During evolution, an increasing number of genes have been devoted to the expansion of what can be collectively called immune function. Surely, the genetic selection of such a complex system must have some important survival advantage. Atherosclerosis is only manifested beyond the reproductive period, and thus is not likely to exert any evolutionary pressure itself. However, it is now apparent that there are generalized responses to inflammatory components of the atherogenic process that are shared with those seen in infectious and acute and chronic diseases. It is likely that such responses exert selective positive pressure on immune components that could also exercise protective mechanisms with regard to atherogenesis. For example, hyper-immunization of hypercholesterolemic rabbit and murine models with OxLDL epitopes, so as to achieve very high plasma titers of antibodies to OxLDL, ameliorates atherogenesis (12), as does the intravenous administration of polyspecific IgG isolated from pooled donors (13).

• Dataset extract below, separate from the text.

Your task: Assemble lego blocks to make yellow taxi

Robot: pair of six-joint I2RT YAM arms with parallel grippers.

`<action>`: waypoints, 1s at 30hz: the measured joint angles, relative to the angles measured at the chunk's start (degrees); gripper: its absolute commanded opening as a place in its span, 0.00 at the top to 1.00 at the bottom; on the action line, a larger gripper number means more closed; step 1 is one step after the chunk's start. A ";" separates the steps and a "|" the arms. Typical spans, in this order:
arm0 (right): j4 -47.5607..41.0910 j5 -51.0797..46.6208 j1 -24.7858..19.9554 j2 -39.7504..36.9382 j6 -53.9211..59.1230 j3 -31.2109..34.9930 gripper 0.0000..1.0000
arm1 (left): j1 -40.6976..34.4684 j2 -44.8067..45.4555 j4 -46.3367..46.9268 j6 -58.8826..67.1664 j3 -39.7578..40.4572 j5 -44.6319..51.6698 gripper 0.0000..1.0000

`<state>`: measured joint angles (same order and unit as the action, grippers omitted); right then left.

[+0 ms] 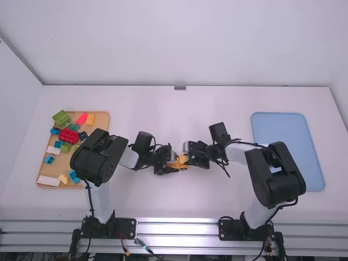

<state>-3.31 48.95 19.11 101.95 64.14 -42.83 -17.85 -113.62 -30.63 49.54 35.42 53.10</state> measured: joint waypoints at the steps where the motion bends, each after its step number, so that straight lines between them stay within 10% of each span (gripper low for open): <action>1: -0.22 0.00 0.00 0.00 0.15 0.00 1.00 | 0.00 0.00 0.04 0.02 -0.02 0.00 0.45; 30: -0.26 2.60 0.17 4.92 1.84 -1.57 1.00 | 0.00 0.00 2.93 3.02 0.33 1.51 0.43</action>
<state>-3.57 51.55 19.29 106.87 65.98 -44.40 -17.85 -113.62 -27.70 52.56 35.75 54.61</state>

_ApoE_–/– mice develop very high titers of IgM autoantibodies to a variety of oxidation-specific neoepitopes on OxLDL (14). Furthermore, it has recently been demonstrated that IgM monoclonal autoantibodies to OxLDL, cloned from the spleens of such cholesterol-fed _ApoE_–/– mice, specifically bind to oxidized phospholipid epitopes and block the uptake of OxLDL by macrophage scavenger receptors, a key step in the formation of the atherosclerotic plaque. Presumably, such inhibition of OxLDL uptake serves an anti-atherogenic function, as genetic deletion of scavenger receptors protects against atherogenesis in some genetic backgrounds. These antibodies also bind to apoptotic cells, which display similar oxidized phospholipid epitopes. Interestingly, these antibodies, which are secreted by the spleen, have been shown to be identical to the T15 clonospecific anti-phosphorylcholine (anti-PC) antibodies, which arise without prior immunization and do not require germline recombination to achieve specificity for their target epitopes (1517). These so-called “natural” antibodies confer optimal protection to mice against lethal infection with encapsulated organisms, such as Streptococcus pneumoniae. Because these germline antibodies are found by day 7 in mice maintained in germ-free environments, it has been postulated that they are actually positively selected for their ability to clear oxidized membranes found on apoptotic cells. Subsequent exposure to microbial PC serves to exert further positive selection pressure. These antibodies are greatly expanded in the cholesterol-fed _ApoE_–/– mice, presumably because of the presence of excess OxLDL (18). Thus, while much evidence supports a pathogenic role for many immune mediated mechanisms, there is, not surprisingly, also precedent for the observation that some aspects of immunity serve to decrease the progression of atherosclerosis as well.